## Task details
Start with the first line of the material. Repeat each line exactly through the one that contains "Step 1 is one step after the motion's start".
[[ Material provided, beginning ]]
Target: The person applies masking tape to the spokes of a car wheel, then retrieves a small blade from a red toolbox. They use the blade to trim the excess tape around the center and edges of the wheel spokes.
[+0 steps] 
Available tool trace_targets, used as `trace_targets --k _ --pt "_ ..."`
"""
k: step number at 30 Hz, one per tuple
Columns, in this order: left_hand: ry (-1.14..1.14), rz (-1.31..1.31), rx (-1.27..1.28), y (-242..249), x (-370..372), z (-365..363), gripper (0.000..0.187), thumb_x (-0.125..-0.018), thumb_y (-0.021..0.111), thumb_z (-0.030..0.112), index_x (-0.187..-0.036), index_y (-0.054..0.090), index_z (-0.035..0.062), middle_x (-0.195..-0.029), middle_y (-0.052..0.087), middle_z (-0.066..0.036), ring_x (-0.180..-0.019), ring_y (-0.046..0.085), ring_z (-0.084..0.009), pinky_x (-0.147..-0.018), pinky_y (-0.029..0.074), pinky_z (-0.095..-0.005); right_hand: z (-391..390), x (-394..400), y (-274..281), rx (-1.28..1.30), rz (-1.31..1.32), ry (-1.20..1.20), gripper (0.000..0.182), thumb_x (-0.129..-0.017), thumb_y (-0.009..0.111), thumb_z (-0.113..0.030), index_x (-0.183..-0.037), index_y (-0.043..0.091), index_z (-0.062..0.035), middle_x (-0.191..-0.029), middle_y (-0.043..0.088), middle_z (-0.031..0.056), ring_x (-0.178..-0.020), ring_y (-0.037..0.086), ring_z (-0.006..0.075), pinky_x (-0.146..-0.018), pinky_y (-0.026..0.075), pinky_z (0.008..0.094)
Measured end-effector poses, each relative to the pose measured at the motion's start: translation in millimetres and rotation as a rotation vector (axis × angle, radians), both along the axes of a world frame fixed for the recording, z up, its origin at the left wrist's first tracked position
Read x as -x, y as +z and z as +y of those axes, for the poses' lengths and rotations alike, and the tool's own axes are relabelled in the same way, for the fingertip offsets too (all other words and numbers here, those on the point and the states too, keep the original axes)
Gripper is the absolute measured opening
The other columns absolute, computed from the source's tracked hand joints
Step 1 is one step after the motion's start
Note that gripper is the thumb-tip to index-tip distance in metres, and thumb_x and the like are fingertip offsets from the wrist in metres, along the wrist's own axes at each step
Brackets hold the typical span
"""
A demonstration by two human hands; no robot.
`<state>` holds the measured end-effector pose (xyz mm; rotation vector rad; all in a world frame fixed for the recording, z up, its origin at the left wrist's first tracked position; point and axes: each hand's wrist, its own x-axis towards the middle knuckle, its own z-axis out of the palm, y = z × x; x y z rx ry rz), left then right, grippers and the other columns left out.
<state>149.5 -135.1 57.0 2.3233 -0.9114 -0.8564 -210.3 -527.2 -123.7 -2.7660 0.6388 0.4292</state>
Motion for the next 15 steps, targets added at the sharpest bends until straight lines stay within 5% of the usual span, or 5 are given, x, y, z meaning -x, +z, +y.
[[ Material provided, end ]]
## Expected answer
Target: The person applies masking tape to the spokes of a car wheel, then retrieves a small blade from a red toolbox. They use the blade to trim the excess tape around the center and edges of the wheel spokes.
[+0 steps] 
Available tool trace_targets, used as `trace_targets --k _ --pt "_ ..."`
"""
k: step number at 30 Hz, one per tuple
Columns, in this order: left_hand: ry (-1.14..1.14), rz (-1.31..1.31), rx (-1.27..1.28), y (-242..249), x (-370..372), z (-365..363), gripper (0.000..0.187), thumb_x (-0.125..-0.018), thumb_y (-0.021..0.111), thumb_z (-0.030..0.112), index_x (-0.187..-0.036), index_y (-0.054..0.090), index_z (-0.035..0.062), middle_x (-0.195..-0.029), middle_y (-0.052..0.087), middle_z (-0.066..0.036), ring_x (-0.180..-0.019), ring_y (-0.046..0.085), ring_z (-0.084..0.009), pinky_x (-0.147..-0.018), pinky_y (-0.029..0.074), pinky_z (-0.095..-0.005); right_hand: z (-391..390), x (-394..400), y (-274..281), rx (-1.28..1.30), rz (-1.31..1.32), ry (-1.20..1.20), gripper (0.000..0.182), thumb_x (-0.129..-0.017), thumb_y (-0.009..0.111), thumb_z (-0.113..0.030), index_x (-0.183..-0.037), index_y (-0.043..0.091), index_z (-0.062..0.035), middle_x (-0.191..-0.029), middle_y (-0.043..0.088), middle_z (-0.031..0.056), ring_x (-0.178..-0.020), ring_y (-0.037..0.086), ring_z (-0.006..0.075), pinky_x (-0.146..-0.018), pinky_y (-0.026..0.075), pinky_z (0.008..0.094)
Measured end-effector poses, each relative to the pose measured at the motion's start: translation in millimetres and rotation as a rotation vector (axis × angle, radians), both along the axes of a world frame fixed for the recording, z up, its origin at the left wrist's first tracked position
Read x as -x, y as +z and z as +y of those axes, for the poses' lengths and rotations alike, and the tool's own axes are relabelled in the same way, for the fingertip offsets too (all other words and numbers here, those on the point and the states too, keep the original axes)
Gripper is the absolute measured opening
The other columns absolute, computed from the source's tracked hand joints
Step 1 is one step after the motion's start

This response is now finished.